[PROBLEM] Reproduce verbatim only the lines from the one containing "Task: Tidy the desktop" through the last line below, both included.

[SOURCE MATERIAL]
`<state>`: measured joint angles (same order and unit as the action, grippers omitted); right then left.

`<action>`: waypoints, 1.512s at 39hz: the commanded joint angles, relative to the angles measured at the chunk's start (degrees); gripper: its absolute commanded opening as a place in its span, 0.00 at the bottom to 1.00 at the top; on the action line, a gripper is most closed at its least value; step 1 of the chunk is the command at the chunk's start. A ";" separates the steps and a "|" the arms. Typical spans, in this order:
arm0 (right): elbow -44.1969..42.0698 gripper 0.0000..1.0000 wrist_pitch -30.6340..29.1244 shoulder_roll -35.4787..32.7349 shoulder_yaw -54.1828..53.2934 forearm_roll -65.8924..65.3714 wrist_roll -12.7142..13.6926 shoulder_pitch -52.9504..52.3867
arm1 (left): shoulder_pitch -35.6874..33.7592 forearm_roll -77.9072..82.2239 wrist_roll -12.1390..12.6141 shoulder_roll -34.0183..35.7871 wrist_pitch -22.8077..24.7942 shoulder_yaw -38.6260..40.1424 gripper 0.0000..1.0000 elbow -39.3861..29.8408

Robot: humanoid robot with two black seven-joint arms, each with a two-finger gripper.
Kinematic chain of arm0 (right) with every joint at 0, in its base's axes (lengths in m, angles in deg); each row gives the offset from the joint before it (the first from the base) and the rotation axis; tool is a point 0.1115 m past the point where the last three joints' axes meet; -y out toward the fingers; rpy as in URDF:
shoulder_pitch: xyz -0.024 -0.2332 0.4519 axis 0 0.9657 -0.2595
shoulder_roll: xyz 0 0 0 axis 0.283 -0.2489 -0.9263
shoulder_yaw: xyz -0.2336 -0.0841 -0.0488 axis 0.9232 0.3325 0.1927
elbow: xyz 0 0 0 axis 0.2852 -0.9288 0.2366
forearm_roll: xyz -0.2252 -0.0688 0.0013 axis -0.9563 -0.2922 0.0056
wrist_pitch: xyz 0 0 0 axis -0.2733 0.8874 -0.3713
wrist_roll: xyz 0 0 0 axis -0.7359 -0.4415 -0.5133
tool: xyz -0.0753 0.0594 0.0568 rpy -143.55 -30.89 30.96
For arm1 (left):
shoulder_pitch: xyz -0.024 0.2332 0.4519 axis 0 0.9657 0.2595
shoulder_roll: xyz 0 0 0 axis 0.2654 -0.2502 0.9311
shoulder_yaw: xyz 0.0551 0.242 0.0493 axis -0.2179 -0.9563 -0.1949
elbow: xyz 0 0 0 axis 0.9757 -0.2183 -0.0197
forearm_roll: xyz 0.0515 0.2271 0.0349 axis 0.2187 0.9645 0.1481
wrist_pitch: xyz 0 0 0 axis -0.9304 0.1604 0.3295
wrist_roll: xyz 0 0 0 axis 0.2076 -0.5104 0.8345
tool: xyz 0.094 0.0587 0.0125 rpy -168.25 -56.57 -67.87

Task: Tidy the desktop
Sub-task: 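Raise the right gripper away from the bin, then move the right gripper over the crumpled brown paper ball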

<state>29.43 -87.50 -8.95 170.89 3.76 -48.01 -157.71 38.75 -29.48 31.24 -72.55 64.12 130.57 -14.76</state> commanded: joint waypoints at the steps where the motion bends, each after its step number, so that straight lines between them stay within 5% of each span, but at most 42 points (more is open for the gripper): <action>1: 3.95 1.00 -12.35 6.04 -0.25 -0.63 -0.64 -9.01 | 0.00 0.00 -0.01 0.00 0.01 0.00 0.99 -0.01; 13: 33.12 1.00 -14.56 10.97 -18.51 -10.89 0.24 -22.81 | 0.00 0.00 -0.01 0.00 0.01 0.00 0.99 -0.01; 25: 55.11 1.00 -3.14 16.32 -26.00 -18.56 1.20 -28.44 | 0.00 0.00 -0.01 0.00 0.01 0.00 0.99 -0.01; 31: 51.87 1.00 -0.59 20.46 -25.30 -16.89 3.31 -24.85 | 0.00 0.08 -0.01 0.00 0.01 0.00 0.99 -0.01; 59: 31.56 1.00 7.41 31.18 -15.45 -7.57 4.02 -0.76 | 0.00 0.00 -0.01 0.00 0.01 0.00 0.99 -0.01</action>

[OUTPUT OF THE EXERCISE]
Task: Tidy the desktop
Sub-task: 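Raise the right gripper away from the bin, then move the right gripper over the crumpled brown paper ball
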
<state>29.43 -87.50 -8.95 170.89 3.76 -48.01 -157.71 38.75 -29.48 31.24 -72.55 64.12 130.57 -14.76</state> commanded: joint waypoints at the steps where the motion bends, each after its step number, so that straight lines between them stay within 5% of each span, but at most 42 points (more is open for the gripper): <action>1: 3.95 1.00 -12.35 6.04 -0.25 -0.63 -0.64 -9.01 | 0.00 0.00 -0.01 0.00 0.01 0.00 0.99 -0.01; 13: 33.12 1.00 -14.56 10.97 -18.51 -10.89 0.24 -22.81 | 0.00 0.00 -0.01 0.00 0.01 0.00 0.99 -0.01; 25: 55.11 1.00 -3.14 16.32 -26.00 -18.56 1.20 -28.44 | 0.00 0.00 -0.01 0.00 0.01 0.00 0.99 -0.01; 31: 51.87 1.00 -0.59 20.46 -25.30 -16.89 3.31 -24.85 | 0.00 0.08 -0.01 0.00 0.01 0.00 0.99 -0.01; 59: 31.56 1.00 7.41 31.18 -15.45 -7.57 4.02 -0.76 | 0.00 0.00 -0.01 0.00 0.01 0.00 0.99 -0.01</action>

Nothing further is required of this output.